Did you know there are 10,000 plus seniors turning 65 each and every day? That’s a lot of new 65′s and I am proud to say I am one of those statistics.
A majority of those turning 65 are homeowners. I have been puzzled just how many homeowners 65 or better own there home and are still under utilizing the usable assets that are within their reach. The most recent survey I have seen showed estimates that as many as 72% of senior homeowners 65 and older have little or no mortgage.
If you currently have no mortgage or a small mortgage; congratulations! Many seniors who have no mortgage continue to spend down their reserves in order to maintain their current standard of living. Many are depleting assets that cannot be replaced. The reality is there are many ways to preserve their current cash (liquid) assets without giving up their standard of living. In addition there are new ways to secure even more protection of your assets and still maintain your standard of living.

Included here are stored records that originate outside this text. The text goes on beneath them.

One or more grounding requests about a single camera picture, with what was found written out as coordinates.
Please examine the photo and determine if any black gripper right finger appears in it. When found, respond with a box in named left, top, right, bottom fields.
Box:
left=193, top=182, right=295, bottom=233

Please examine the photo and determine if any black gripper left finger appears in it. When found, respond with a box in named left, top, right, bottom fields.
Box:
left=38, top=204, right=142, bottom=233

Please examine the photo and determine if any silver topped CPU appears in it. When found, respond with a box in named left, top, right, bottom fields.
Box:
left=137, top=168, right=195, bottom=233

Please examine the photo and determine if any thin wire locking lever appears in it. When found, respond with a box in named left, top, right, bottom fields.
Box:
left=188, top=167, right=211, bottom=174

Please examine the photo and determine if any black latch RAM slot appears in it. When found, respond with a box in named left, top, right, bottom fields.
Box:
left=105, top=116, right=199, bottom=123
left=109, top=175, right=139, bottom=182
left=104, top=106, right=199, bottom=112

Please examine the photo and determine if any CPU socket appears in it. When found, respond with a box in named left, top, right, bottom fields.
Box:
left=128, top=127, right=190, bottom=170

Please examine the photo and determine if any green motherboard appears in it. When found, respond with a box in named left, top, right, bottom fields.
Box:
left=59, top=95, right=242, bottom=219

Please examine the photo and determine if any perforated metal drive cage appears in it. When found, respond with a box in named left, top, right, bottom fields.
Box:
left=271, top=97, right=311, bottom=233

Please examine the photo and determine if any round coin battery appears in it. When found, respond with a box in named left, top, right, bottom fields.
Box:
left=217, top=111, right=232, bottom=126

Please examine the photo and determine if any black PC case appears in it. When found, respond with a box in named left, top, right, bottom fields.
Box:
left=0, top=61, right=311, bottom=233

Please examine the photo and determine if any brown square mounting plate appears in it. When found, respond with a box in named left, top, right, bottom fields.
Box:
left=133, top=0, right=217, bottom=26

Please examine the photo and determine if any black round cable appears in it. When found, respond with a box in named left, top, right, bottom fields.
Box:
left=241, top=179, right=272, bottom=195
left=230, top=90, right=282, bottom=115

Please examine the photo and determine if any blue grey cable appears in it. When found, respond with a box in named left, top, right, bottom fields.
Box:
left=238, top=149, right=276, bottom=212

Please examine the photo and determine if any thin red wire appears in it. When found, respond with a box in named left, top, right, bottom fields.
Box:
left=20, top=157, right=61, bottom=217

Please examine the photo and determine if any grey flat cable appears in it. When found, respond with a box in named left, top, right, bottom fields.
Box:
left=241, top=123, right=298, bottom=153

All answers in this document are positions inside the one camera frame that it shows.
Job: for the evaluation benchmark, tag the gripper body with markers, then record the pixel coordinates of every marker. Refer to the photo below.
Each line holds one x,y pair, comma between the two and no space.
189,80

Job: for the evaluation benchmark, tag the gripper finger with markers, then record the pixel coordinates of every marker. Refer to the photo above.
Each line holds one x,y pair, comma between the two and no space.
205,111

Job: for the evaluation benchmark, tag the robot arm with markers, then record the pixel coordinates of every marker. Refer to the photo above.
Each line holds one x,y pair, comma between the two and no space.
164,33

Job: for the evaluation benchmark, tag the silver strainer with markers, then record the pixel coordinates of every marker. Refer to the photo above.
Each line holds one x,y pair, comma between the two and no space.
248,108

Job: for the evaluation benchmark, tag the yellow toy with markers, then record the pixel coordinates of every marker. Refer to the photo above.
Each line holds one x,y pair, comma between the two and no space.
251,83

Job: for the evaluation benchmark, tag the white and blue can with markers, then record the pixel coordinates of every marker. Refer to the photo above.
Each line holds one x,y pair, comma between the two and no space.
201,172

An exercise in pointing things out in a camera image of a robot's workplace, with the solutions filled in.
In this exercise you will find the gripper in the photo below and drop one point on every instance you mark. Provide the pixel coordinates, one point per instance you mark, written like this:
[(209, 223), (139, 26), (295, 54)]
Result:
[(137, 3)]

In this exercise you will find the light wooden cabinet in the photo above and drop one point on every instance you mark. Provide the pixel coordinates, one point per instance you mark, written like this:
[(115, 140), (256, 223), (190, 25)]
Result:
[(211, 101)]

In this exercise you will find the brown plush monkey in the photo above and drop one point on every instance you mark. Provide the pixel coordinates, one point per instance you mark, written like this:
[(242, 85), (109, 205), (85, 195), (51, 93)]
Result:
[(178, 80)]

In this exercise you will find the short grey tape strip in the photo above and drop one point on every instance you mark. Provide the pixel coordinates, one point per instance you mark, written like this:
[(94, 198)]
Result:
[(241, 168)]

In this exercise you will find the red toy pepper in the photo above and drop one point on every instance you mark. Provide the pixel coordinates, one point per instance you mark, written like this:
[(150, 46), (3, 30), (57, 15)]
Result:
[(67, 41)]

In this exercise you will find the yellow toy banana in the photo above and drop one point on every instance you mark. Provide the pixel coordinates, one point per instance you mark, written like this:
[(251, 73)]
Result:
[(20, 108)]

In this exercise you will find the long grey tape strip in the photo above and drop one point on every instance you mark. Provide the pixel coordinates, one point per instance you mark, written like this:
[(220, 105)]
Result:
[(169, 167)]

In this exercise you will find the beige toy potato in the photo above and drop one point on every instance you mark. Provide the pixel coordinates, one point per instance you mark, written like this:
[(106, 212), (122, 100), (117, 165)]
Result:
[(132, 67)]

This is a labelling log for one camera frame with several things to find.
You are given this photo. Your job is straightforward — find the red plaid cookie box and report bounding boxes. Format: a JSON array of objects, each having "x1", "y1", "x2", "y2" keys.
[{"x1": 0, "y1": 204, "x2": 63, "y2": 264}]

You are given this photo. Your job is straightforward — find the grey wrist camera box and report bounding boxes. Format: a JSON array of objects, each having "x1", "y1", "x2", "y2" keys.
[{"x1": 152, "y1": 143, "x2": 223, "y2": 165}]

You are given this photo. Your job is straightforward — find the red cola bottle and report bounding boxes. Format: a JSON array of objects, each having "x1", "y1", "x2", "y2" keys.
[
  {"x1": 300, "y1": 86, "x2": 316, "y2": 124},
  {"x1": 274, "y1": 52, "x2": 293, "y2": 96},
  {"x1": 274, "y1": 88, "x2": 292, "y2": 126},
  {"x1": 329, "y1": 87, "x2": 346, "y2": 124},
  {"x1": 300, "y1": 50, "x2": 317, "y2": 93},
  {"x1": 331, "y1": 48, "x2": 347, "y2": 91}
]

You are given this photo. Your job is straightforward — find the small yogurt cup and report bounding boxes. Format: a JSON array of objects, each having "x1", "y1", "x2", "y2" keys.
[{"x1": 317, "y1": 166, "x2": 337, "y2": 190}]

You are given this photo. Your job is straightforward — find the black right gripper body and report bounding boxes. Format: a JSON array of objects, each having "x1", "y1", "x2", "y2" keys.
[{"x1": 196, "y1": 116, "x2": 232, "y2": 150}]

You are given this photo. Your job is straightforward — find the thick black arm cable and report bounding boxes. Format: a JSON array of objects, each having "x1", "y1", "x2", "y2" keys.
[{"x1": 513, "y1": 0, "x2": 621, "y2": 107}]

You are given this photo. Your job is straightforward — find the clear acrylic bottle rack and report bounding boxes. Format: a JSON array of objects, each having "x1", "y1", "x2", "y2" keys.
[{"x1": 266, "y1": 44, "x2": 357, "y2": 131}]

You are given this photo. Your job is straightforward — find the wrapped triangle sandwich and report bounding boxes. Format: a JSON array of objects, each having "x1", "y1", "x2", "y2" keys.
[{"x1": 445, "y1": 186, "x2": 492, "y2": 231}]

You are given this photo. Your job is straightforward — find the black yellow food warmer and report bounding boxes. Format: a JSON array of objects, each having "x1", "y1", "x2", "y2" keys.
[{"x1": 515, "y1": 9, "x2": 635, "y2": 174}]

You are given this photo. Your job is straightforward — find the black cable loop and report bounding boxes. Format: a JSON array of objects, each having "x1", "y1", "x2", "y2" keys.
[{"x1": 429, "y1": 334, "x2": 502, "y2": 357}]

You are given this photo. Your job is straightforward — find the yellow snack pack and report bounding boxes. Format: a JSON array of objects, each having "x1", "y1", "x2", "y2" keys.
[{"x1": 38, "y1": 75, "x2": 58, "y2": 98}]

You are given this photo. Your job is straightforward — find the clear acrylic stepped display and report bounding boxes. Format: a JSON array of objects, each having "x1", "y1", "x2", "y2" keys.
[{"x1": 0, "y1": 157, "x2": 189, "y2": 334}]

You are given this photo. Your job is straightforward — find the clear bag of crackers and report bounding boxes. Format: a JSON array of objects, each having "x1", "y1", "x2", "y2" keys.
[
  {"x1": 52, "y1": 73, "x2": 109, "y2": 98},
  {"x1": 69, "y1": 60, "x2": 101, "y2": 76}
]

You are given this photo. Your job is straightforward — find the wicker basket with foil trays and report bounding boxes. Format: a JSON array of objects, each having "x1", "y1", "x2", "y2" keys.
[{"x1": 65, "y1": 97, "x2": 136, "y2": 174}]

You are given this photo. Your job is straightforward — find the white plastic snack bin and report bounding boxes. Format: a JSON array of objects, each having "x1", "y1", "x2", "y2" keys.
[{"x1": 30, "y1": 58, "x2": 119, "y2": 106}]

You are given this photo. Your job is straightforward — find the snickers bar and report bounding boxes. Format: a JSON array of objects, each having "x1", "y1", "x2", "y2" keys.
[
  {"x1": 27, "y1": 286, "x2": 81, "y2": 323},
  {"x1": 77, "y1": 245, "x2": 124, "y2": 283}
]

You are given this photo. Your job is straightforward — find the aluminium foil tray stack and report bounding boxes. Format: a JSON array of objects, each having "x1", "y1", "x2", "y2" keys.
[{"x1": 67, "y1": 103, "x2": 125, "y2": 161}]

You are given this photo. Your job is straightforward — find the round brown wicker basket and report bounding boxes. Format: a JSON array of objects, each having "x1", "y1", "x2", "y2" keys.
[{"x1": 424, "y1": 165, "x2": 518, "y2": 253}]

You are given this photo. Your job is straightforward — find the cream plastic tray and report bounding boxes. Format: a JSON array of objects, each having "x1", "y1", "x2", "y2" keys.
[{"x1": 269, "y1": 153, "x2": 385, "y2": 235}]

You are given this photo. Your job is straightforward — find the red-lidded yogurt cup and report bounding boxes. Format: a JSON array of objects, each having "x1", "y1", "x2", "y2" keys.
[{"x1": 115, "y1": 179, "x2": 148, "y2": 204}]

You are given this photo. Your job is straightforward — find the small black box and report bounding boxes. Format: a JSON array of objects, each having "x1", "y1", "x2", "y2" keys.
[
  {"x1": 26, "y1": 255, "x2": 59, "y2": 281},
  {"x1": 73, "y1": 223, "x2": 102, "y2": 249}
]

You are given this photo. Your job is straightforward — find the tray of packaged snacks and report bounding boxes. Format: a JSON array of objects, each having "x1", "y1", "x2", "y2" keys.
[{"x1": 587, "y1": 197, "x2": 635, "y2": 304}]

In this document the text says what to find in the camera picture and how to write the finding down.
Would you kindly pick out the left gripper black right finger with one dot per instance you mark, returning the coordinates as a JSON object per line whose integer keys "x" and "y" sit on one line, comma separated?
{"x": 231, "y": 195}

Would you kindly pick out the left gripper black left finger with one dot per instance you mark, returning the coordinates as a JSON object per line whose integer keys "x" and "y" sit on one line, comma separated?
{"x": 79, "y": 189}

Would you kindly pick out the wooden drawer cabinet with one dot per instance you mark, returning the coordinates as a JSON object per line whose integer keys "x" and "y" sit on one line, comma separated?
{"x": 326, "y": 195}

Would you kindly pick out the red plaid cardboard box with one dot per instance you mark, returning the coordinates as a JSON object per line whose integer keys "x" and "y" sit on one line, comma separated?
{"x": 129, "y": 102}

Many homeowners who have little or no mortgage are utilizing their current built up equity in your home. I can hear you now saying, “I don’t want to use my home equity, unless it is a last resort.” This school is thought is old school thinking. The majority of today’s seniors are savvy and well educated and understand the importance when it comes to protecting their current asset base.
Here is a list of the major concerns that could destroy and deplete your current asset base:
1. Life expectances continue to rise (Will you outlive your current assets?)
2. Minimal defined pension plan existence (Do you have one now or has it been reduced or eliminated?)
3. Rising Medical Costs (Drug costs, procedures and costs will continue to rise.)
4. Uncertainty surround government funding of Social Security (Will the deficit undermine the current trust system?)
5. Entitlement programs such as Medicare and Medicaid , (What steps will be taken to increase your share of the cost imposed by a growing number of participants?)
6. What happens if you have to go to assisted living or long term care?
7. What about protecting the assets you have utilizing available financial and tax planning to reduce and maintain your estate?
Today’s new 65 is bolder and informed when it comes to finances. Most understand the importance of financial asset protection.
Your financial advisor can assist you to make sure you are provided a hedge against future financial concerns. But, you must plan now to make sure you are protected.
The real concern for you, if you are 62 or better, is to evaluate how long will your current financial portfolio will maintain itself before your assets deplete and you have no funds? What if there is a double down “Great Recession?” What is the European markets implode? What about oil and food prices?
Do you have alternatives to today’s economic climate? Opening up your mind to new solutions and a new approach to your long term financial well being may be worth exploring.